* [REQUIREMENT] Output the listing below exactly, minus its images.
◇ ◇ ◇
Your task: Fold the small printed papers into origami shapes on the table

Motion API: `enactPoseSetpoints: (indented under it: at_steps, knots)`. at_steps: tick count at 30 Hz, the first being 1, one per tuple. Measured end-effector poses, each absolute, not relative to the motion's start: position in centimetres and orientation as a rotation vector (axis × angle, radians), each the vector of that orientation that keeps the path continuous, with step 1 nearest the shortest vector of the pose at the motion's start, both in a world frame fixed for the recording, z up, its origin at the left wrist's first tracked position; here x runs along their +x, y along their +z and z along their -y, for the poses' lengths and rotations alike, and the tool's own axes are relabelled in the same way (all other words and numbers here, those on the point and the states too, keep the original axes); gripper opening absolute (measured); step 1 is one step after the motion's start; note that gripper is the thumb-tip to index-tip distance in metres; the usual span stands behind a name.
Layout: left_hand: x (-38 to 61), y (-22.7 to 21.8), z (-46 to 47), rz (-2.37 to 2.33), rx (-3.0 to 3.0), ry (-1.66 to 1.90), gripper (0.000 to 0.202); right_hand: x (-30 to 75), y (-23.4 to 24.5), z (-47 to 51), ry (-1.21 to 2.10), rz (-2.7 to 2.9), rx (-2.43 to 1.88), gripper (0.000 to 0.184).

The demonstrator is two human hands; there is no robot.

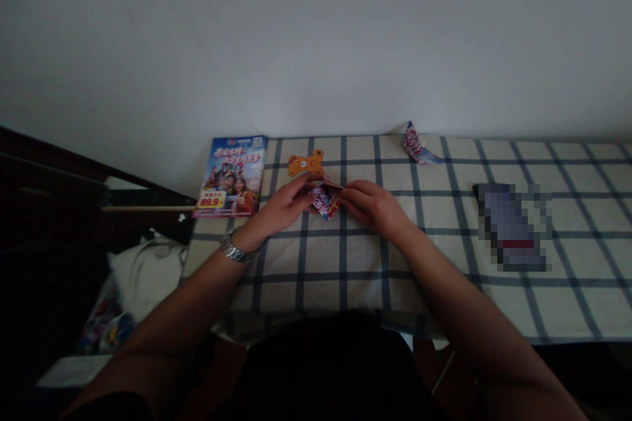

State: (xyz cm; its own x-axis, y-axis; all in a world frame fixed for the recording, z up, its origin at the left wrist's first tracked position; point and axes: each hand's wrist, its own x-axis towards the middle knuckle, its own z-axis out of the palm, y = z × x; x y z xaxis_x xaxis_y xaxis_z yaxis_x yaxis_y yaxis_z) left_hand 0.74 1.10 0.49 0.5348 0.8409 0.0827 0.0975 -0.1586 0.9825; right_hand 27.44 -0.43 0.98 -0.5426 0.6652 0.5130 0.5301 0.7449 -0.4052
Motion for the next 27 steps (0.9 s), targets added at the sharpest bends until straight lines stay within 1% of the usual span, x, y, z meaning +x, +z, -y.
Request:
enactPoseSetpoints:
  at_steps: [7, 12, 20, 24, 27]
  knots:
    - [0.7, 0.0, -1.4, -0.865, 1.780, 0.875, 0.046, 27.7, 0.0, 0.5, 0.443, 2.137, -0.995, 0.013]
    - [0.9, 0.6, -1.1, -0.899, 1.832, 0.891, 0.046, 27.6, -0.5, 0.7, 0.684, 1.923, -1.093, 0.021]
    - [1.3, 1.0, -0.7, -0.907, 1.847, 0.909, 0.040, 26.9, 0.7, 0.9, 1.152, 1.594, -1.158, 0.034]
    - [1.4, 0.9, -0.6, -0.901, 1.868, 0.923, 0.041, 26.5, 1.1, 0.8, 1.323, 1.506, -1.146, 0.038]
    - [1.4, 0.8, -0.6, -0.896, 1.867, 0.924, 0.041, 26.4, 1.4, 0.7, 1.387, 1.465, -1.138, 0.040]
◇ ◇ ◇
* [RESULT OF THE TASK]
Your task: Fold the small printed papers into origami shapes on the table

Motion API: `enactPoseSetpoints: (indented under it: at_steps, knots)`. at_steps: tick count at 30 Hz, the first being 1, one per tuple. Measured end-effector poses, each absolute, not relative to the motion's start: position in centimetres and orientation as a rotation vector (axis × angle, radians), each the vector of that orientation that keeps the path continuous, with step 1 nearest the shortest vector of the pose at the motion's start, both in a world frame fixed for the recording, z up, its origin at the left wrist's first tracked position; here x runs along their +x, y along their +z and z along their -y, for the poses' lengths and rotations alike, and the tool's own axes are relabelled in the same way (all other words and numbers here, those on the point and the states too, keep the original axes); gripper opening absolute (measured); step 1 is one step after the motion's start; note that gripper is the thumb-tip to index-tip distance in metres; the usual span stands behind a name.
Layout: left_hand: x (-38 to 61), y (-22.7 to 21.8), z (-46 to 47), rz (-2.37 to 2.33), rx (-3.0 to 3.0), ry (-1.66 to 1.90), gripper (0.000 to 0.202); right_hand: x (-30 to 75), y (-23.4 to 24.5), z (-47 to 51), ry (-1.21 to 2.10), rz (-2.7 to 2.9), rx (-2.43 to 1.88), gripper (0.000 to 0.184).

The demonstrator is two human hands; there is no robot.


State: (xyz cm; its own x-axis, y-axis; all in a world frame fixed for the recording, z up, its origin at the left wrist's first tracked position; point and axes: each hand's wrist, its own x-axis towards the middle knuckle, its own z-axis out of the palm, y = z × x; x y z xaxis_x xaxis_y xaxis_z yaxis_x yaxis_y yaxis_z) left_hand 0.74 1.10 0.49 0.5348 0.8409 0.0827 0.0975 -0.1586 0.9825; right_hand 27.44 -0.43 0.98 -0.5426 0.6652 0.5130 0.5301 0.7449 -0.4052
Motion for the next 27 steps (0.9 s), targets added at the sharpest bends until straight lines stay within 1% of the usual span, x, y, z meaning +x, +z, -y.
Request:
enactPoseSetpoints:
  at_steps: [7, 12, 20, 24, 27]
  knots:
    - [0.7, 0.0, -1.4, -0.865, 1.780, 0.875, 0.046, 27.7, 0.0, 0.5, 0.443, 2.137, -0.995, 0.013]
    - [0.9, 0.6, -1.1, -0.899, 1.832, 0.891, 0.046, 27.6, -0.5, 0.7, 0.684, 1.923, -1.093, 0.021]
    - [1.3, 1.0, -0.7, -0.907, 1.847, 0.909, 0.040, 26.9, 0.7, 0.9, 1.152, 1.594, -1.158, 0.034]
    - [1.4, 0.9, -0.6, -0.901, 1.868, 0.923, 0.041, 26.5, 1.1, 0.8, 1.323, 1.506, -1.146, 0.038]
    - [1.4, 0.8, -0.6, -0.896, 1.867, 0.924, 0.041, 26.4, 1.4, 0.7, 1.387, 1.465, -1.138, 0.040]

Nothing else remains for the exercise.